It’s no secret how bad most of the analytics firms are at gathering statistically relevant data about Internet traffic. All of them, Quantcast, Comscore, Hitwise, Compete, Alexa, etc., are flawed in various ways and to various degrees.
But today’s blog post by Hitwise shows just how bad their data really is. They say that Craigslist is now the top searched term on the Internet, taking that honor from MySpace. Facebook is third.
But the real data is out there for the taking. Google Trends shows Google search data, and since Google commands such a large lead in search in most countries, presumably the data is accurate. Google trends shows exactly the opposite data as Hitwise – Facebook is by far the most queried term, followed by MySpace and then Craigslist.
I’m putting my money on Google when it comes to accurate search trends. And if I were Hitwise, I’d make very sure my search data conformed to whatever Google was saying.









here’s your problem, google only tracks google (and unlike what you and the other fanboys think, google isnt the only search engine). Hitwise tracks all searchs. Plus google removes many terms they deem un-suitable from their list.
i’m not sure hitwise is really tracking much of anything.
Clasilistados.org grew 350% in one month
Good job http://www.Clasilistados.com !! I liked your site
I’ve spent a good hour on the phone with Hitwise staff asking why they show my site has 50% less “share” (they do everything in terms of “share”) when Google and Quantcast (direct measured both) show my site AHEAD of competitors’ self-published (presumably inflated and optimistic) numbers.
They claim all they’re publishing is “share” based on their own sample, which, god forbid anyone confuse with reality.

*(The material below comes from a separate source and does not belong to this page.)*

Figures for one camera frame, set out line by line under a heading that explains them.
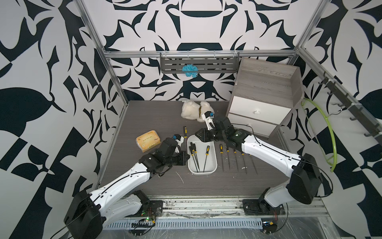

Yet they have no problem pimping their crap data via a constant stream of industry rankings press releases that purport to show which sites are leading.
Publicizing this faulty, conflated data makes it hard for a site to get the attention of prospects for bizdev, advertising, and M&A… EVEN WHEN YOU’RE WINNING.
How ever Hitwise is getting data, it’s crap. It makes it impossible to compare a site that gets 99% organic traffic against a site that is 50% organic, 50% PPC. For whatever reason, Hitwise’s sample favors the PPC buyer.
They deserve a good public flogging and whatever harm comes their way– they’ve cost plenty of other sites far more than they’ll likely suffer.
Google isn’t the only search engine? Get out, I didn’t know that.
You sir are an idiot. They are the largest, most popular and not by a little bit, but by a wide margin. If Craigslist was the top search term on MSN and Yahoo, it wouldn’t mean much if it’s not the top term on Google.
I do feel u r a die hard google fan. go out internet is more than just google. Google trends can not be just translated to internet trends .. i think u should see beyond its 40% search traffic outside google.
I do Love google when it comes to search but google is not god sometimes its just hollow effect, people dont wanna shift.
Google has 80% market share, not 60%. nothing else matters besides google. They’ll be at 90% in 2 years.
Well, you should take in consideration differences in demographic and psychographic make-up of users that turn to Google, Yahoo, and other searche engines. It’s been demonstrated by independent (offline, national representative samples) sources that Google search users are skewed towards more educated, liberal, and affluent people. Interestingly,k they are more likely to be pet owners, too. Yahoo users are more likely to be yonger and live in suburbs. MSN users are also affluent and educated, but more conservative. AOL users are older, less affluent, and more into traditional media like magazines and newspapers.
besides google trends is in beta and all they show is a graph that has no significant data other than showing the trend of “search volume index”. At least hitwise shows you all the details.
Hitwho?!
I trust Google data as well.
All the best,
Mike
Hitwise’s post is talking about US data. Your link is showing worldwide data.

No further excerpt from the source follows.